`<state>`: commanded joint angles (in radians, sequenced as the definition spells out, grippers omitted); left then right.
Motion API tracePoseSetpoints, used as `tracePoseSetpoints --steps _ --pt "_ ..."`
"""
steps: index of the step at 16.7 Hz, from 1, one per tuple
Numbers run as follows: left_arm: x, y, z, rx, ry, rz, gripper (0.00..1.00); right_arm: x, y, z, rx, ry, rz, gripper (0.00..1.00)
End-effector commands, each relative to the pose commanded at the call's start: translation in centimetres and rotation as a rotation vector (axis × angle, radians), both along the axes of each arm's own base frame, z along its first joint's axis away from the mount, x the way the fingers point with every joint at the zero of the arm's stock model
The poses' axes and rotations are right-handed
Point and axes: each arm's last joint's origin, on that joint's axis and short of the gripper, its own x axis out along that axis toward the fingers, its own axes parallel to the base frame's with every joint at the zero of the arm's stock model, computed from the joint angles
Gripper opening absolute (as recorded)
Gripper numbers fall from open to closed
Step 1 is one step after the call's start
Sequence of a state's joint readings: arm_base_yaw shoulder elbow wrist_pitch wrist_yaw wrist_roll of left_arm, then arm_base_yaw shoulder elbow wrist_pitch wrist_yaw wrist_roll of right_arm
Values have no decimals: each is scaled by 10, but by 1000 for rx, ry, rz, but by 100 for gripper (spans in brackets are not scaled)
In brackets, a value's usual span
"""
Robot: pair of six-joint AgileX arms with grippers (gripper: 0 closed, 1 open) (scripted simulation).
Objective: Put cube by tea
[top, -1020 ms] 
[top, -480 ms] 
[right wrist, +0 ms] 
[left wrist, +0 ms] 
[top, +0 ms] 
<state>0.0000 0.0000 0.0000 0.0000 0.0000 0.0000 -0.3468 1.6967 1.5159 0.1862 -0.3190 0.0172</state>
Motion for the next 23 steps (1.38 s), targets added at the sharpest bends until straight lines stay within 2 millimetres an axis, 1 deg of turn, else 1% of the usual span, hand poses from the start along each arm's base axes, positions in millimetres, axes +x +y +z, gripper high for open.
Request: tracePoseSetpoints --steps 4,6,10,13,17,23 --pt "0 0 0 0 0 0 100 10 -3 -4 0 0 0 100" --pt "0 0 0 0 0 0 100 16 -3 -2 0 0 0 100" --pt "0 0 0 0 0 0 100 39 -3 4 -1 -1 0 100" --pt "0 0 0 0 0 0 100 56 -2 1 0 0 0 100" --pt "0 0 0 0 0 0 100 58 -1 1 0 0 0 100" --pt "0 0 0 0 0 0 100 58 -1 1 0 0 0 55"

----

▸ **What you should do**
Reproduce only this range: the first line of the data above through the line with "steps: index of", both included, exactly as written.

▸ **Answer for this exercise**
`<state>`: commanded joint angles (in radians, sequenced as the definition spells out, grippers omitted); left then right.
Motion API tracePoseSetpoints, used as `tracePoseSetpoints --steps _ --pt "_ ..."`
"""
steps: index of the step at 16.7 Hz, from 1, one per tuple

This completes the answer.